基于分布式深度学习系统的视频动作识别

发布时间：2018-01-15 11:35

本文关键词：基于分布式深度学习系统的视频动作识别　出处：《中国科学技术大学》2017年硕士论文　论文类型：学位论文

【摘要】：视频动作识别是指视频中人物动作的识别,它是解决视频监控、人机交互、视频情感分析等问题的基础,也是深度学习研究的热门领域。随着视频动作识别需求的日益增长,如何构建一个高效快捷的大规模视频动作识别框架、设计一个具有更好效果的视频动作识别模型在现阶段显得尤为重要,而且这两种情况至今都没有统一的解决方案。针对以上的两种问题,本文进行了深入的研究,实现了基于远程GPU调用的分布式深度学习系统,提出了改进的视频动作识别模型。最终利用分布式深度学习系统训练改进的视频动作识别模型分别验证两者的可行性和有效性。本文的主要研究内容如下:1.利用API重定向的虚拟化方法构建远程GPU调用,并在此基础上实现深度神经网络的加速训练。在ZeroMQ构建的分布式系统上实现多个GPU远程调用,形成基于多个GPU远程调用的分布式深度学习系统,并在深度学习库cuDNN、P2P、网络通信等方面实现改进。
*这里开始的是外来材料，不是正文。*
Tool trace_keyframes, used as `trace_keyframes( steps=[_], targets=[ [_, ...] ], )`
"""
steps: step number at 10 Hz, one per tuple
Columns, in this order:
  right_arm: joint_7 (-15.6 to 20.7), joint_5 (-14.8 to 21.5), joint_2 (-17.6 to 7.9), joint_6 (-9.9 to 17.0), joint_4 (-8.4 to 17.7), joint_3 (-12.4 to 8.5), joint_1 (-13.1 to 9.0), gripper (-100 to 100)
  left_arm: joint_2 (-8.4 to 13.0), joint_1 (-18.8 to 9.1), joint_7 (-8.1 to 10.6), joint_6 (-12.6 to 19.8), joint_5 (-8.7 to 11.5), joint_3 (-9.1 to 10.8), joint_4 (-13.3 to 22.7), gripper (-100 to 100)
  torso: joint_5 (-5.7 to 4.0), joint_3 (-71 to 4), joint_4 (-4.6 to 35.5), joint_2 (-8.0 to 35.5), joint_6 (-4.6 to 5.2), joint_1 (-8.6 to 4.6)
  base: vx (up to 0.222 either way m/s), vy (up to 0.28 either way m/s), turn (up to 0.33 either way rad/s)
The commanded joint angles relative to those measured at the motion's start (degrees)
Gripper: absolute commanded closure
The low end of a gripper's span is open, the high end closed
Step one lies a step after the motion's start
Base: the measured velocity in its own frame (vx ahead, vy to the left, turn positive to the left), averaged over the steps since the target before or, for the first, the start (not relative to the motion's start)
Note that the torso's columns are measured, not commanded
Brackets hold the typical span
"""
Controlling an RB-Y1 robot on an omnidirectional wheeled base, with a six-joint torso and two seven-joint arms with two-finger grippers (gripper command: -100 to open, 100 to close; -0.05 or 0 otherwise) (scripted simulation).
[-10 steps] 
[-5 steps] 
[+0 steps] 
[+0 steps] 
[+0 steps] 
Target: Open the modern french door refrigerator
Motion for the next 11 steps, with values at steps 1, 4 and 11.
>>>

这种方法构建的分布式深度学习系统可以用来做大规模视频动作识别框架,其最大的好处为单机多GPU的代码不需要修改或者只需要少量修改就可以实现快速的分布式拓展。2.改进传统的视频动作方法,设计不需要手动设计特征的新模型iRCN。该模型利用全局的采样特征,将视频分成不同的时间阶段进行图片采样。利用3D_CNN提取视频每个阶段的运动特征。然后利用biLSTM获得所有运动特征在时间域上的相关性,最后把Softmax作为损失函数。最终iRCN模型在数据集UCF-101和HDMB-51上分别获得85.6%和56.6%的正确率。这是目前为止,在所有不借助手动设计特征的视频动作识别方法中最高的正确率。3.在分布式深度学习系统上可以实现数据并行和模型并行的快速分布式拓展。利用分布式深度学习系统对改进的视频动作识别模型进行有效的训练,训练内容主要包括两个方面,分别为基于改进MapReduce的视频特征提取和完整模型的分布式训练。分布式深度学习系统可以有效的提高视频特征的提取速度,实验同时可以验证分布式深度学习系统和改进视频动作识R%模型的可行性和有效性。最后利用模型并行的分布式拓展说明分布式深度学习系统的优缺点。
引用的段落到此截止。